Будучи само иррациональным, т. е. необъяснимым в понятиях, оно уловимо лишь посредством особых реакций чувства, которые оно вызывает в живой душе. «Чувством постигает человеческая душа, им она движима». Именно эту определенность чувства мы должны попытаться обрисовать, стремясь с помощью сопоставлений и противопоставлений ее с родственными ей чувствами и с помощью символизирующих выражений позволить ей зазвучать. Ведь мы здесь ищем, в отличие от Шлейермахера, именно саму ту, связанную с объектом, первичную определенность чувства, за которым, как мы только что видели, чувство тварности, будучи лишь вторичным, следует как ее тень в нашем чувстве самости.

Если мы рассмотрим нижайшее и наиглубочайшее во всяком сильном благоговейном чувстве, где оно является еще чем-то большим, чем вера во спасение, доверие или любовь, — тем, что может временами совершенно независимо от этих сопровождающих чувств, с почти ошеломляющей силой возбуждать и переполнять нам душу; если с помощью вчувствования, сочувствия мы проследим его у других вокруг нас — в сильных порывах набожности и проявлениях его в праздничности и торжественности ритуалов и культов, в том, что чуют вокруг религиозных памятников, строений, храмов и церквей, то лишь одно наименование близко подходит к выражению существа дела: чувство mysterium tremendum, заставляющее таинство трепетать. Это чувство может пронизывать душу мягким потоком, в форме успокаивающе парящей погруженности в молитву. Оно может своей непрестанной данностью потрясать душу, а затем трепет ее оставляет и она вновь возвращается в профанное. Неожиданными вспышками, порывами оно может вырываться из души. Оно способно приводить к странному волнению, упоению, восторгу и экстазу. У него бывают дикие и демонические формы. Оно может повергать в какой-то почти призрачный ужас и дрожь. Ему могут предшествовать грубые и варварские ступени и проявления, переходящие в тонкий перезвон и просветленность. Оно может стать тихим, смиренным содроганием и онемением твари перед… — да, перед чем? Перед тем, что в несказанной тайне возвышается над всяким творением.

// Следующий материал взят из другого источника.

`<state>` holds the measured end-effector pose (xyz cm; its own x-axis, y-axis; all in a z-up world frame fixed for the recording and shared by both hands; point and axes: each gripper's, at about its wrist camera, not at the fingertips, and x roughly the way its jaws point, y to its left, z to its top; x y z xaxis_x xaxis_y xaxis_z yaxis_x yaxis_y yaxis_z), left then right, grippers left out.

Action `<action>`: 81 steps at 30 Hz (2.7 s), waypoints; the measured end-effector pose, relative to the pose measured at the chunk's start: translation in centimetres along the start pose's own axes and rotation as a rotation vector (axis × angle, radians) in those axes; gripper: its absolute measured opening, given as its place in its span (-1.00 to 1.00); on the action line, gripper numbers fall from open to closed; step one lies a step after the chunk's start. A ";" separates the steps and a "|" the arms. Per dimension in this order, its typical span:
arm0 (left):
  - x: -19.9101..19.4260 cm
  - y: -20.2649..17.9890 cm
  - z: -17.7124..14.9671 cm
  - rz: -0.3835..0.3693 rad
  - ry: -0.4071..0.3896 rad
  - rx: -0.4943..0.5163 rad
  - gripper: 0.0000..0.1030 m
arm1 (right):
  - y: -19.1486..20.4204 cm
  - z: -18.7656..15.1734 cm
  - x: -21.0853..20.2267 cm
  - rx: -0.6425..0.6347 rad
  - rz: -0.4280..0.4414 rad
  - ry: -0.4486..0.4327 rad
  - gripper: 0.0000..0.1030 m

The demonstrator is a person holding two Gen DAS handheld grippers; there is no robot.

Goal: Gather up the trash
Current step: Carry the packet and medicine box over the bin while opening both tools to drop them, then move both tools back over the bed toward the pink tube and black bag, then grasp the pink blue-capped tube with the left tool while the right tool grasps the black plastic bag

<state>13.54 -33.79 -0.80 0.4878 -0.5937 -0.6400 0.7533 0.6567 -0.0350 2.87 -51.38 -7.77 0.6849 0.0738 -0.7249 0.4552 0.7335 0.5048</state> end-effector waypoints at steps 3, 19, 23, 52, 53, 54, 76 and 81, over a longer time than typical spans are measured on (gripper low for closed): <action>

Мы говорим так, чтобы хоть что-то сказать. Но тут же становится очевидным, что мы этим, собственно, ничего не сказали или, по крайней мере, что и здесь наша попытка хоть как-то определить это чувство посредством понятия опять оказывается чисто негативной. Mysterium же понятийно, отвлеченно именует не что иное, как сокрытое, т. е. не явное, не постигаемое и не понимаемое, не обычное и хорошо знакомое, не обозначая ближе его самого в соответствии с «Как». Но подразумевается этим нечто безусловно положительное, переживаемое только в чувствах. И эти чувства мы способны в себе различить, даже прояснить их в себе, если они вызывают отклик у нас в душе[5].

А) Момент «tremendum» (ужасающего)

На положительное «Как» этой предметности указывает прежде всего прилагательное tremendum. Слово tremor само по себе означает просто страх — хорошо знакомое «естественное» чувство. Это слово служит нам здесь ближайшим, но лишь аналогичным обозначением совершенно своеобразной чувственной реакции, которая, правда, похожа на страх, и потому по аналогии с ним может быть обрисована, но представляет собой все же нечто совсем иное.